TASK STATEMENT
Collect every line in the records below that contains the word "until".

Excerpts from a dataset
········

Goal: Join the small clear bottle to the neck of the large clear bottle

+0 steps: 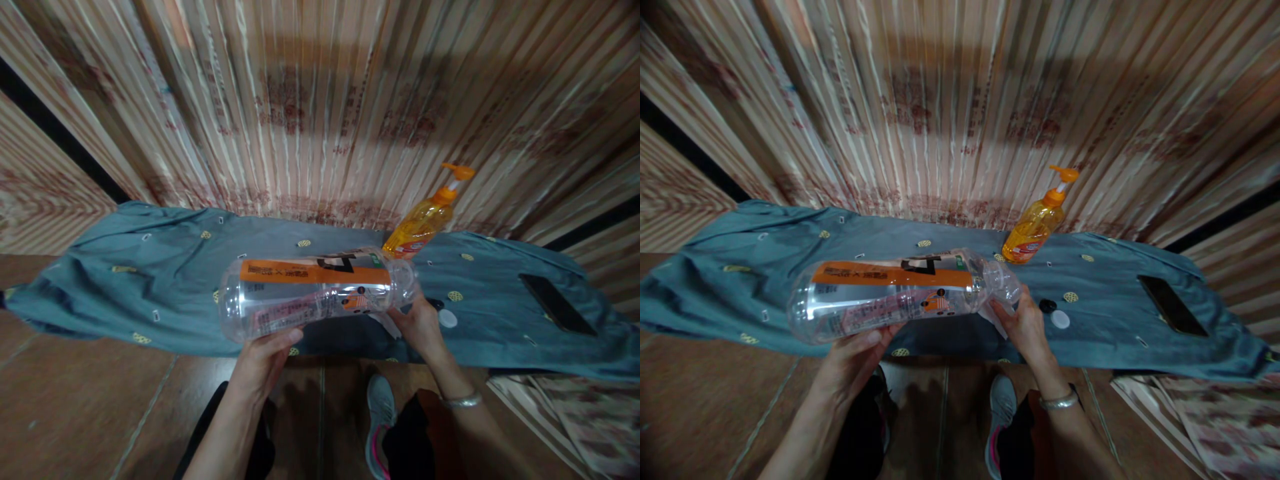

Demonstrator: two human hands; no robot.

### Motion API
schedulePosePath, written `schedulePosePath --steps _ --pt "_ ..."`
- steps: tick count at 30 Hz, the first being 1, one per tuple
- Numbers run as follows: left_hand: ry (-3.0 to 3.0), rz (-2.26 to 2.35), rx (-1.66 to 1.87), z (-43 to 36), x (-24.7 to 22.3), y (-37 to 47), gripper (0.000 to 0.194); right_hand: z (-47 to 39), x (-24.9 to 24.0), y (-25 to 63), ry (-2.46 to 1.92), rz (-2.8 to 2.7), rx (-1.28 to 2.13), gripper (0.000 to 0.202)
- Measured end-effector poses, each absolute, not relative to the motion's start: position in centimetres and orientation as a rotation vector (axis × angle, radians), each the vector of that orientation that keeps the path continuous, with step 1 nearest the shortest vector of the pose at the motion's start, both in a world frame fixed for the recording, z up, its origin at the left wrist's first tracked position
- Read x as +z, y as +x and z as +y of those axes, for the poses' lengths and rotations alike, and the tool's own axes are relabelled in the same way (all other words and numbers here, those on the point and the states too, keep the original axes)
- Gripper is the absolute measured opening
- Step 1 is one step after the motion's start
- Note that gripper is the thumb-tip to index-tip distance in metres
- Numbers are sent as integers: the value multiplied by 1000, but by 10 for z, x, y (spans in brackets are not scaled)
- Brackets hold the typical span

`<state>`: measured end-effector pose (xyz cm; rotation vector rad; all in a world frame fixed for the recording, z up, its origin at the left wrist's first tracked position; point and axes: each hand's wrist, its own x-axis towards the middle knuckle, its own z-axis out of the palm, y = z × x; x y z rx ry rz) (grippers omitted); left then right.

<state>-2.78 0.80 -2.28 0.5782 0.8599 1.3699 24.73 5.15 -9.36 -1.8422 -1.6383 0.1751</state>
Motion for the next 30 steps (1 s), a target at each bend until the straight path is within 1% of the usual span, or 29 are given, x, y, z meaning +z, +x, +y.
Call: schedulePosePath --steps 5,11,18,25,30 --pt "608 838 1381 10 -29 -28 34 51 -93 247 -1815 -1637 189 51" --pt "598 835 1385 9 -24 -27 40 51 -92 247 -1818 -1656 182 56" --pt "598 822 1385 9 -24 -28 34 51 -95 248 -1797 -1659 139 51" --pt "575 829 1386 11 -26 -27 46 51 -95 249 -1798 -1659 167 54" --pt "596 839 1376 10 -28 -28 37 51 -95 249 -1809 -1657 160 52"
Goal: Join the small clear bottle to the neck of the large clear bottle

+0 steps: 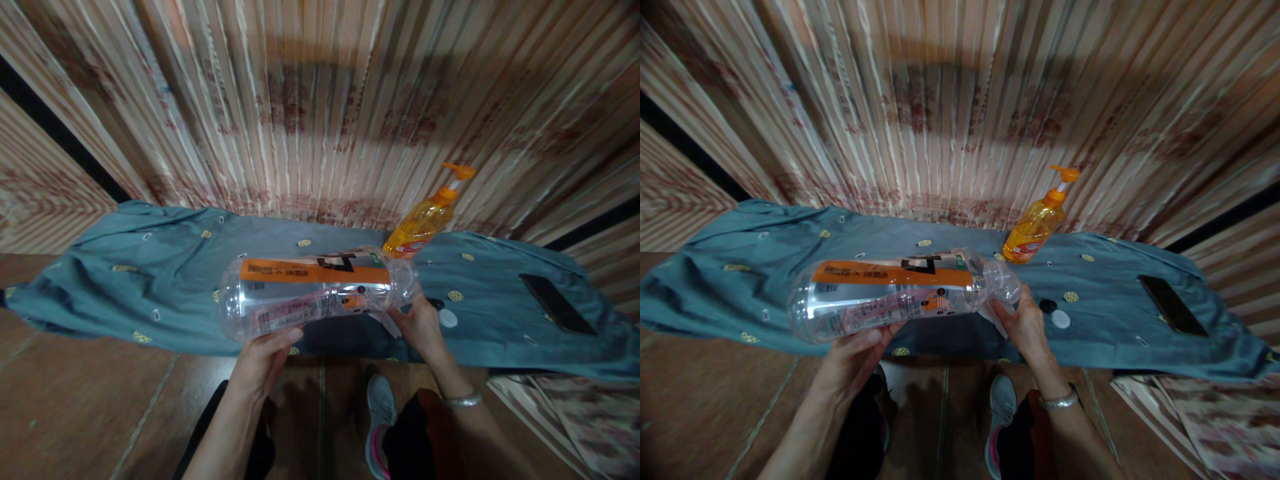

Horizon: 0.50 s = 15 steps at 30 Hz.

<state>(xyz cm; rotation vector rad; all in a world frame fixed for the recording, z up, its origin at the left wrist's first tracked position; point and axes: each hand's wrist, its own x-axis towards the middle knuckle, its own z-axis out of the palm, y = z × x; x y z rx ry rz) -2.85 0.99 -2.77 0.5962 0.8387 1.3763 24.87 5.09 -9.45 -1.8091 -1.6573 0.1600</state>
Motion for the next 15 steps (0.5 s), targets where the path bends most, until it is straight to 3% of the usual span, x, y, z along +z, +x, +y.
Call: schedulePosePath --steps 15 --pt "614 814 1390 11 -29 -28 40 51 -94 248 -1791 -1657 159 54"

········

OUTPUT
Motion for the next 30 steps (1 s), a target at each bend until the straight path is within 1% of the usual span, or 29 are given, x, y, z meaning +z, +x, +y.
Motion for the next 15 steps (0.5 s), targets where the path bends most, until it is straight to 3% of the usual span, x, y, z along +z, +x, +y.

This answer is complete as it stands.